“Saber escuchar a los profetas que Dios nos envía para tomar conciencia de los pecados de los cuales no nos damos cuenta”, afirmaba el Papa Francisco el 13 de enero del 2020. Ilustraba su afirmación recordando que hay errores —pecados— de los que somos ciegos o queremos hacerlo. El rechazo a la verdad y la terquedad del corazón hunden en la incredulidad, y “ningún profeta es bien recibido entre los suyos”, lamentaba Jesús el domingo pasado (cf. Marcos 6, 1-10). Ciertamente, el papel de los profetas (del griego: pro-femí = hablar en nombre de otro) supera la simplista predicción de fechas, acontecimientos catastróficos, revelaciones convenientes o curiosas —como el caso de Nostradamus—, y sobre todo supera el “decir a la gente lo que ella quiere escuchar para calmar su conciencia”.
Todo lo anterior va perfilando el rostro de los “verdaderos profetas”, aquellos que en el campo de la Fe bíblica, pero también por aproximación conceptual, en la historia de la Humanidad han acertado en sus palabras, como Gandhi, Luther King, etc. tenidos por profetas en las causas sociales recientes. Pero: ¿cuál es el rostro del profeta en relación a la VERDAD? La Buena Nueva de mañana indica claramente:
1) Que no es un “negocio personal” al que se adhiere como “modus vivendi”: Amós (del hebreo = “el que lleva la carga”) afirma no ser “profeta ni hijo de profeta”; es decir, no estar en el floreciente negocio de las predicciones favorables al rey o la corte, sino “haber sido enviado por Dios” para ser signo de contradicción y tropiezo para la perversión de la corte de Israel. Jesús envía a sus apóstoles a ir “sin estar perdiendo el tiempo y cuidado en las cosas” (el vestido, el dinero, etc.), pues la situación del mundo es siempre emergente.
2) Que no se opone con su vida a lo predicado, es decir, tiene o lucha por tener la marca de la coherencia de vida, como bien indicaba San Pablo VI: “El hombre contemporáneo escucha más a gusto a los testigos que a los maestros, o si escucha a los maestros es porque son testigos” (Exhortación “El anuncio del Evangelio”, 4). Punto fundamental y requerido hoy más que nunca ante la desilusión “en todos los campos”: económico, político, religioso, e incluso en las incertezas del científico actual (se piense en tantas contradicciones sobre la pandemia y su solución). La incoherencia, en el caso de los profetas, lleva a la esquizofrenia grave, al punto de que, “si no se vive como se piensa, se termina pensando como se vive” (Gabriel Marcel, 1889-1973).

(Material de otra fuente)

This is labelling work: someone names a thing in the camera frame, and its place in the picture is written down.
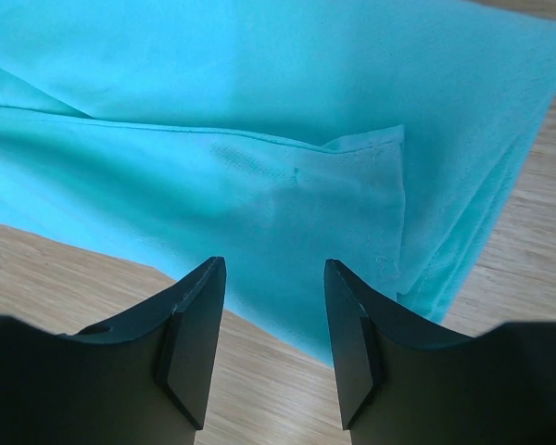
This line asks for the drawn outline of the teal green t shirt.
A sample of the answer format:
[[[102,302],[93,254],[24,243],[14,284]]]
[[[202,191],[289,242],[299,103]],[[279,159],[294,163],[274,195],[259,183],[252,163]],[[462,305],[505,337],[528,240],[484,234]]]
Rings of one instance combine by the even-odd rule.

3) Sobre todo que conoce y busca comunicar la VERDAD: es decir, no es vocero de la irracionalidad, de la antinaturalidad —pues la naturaleza tiene su propia “ley natural”— como “caña agitada por el viento de las ideologías”, de las pulsiones sociales y menos de las conveniencias del populismo, de la búsqueda del mismo en las redes sociales, etc.
4) Que comienza su profecía, su fidelidad a lo verdadero en su propia casa: donde todo padre y madre son “profetas” ejemplares para sus hijos, hoy lastimosamente más seguidores de Facebook que de las voces de los progenitores, Profecía —la de familia— hoy en desgracia o por el “silencio desinteresado de los padres ausentes” (Papa Francisco), o por la pérdida del rol paterno, modelo de verdad, de conducta propia de lo masculino —y en el caso de las madres, de lo femenino auténtico—. Que el modelo de San José, profeta “que nunca habló” en la Biblia, y propuesto providencialmente por Papa Francisco para este tiempo difícil para todas las familias, sirva para ir más allá de las palabras, en la profecía silenciosa pero efectiva de las verdades de la fe, obediencia y perdón, comenzando por la propia casa.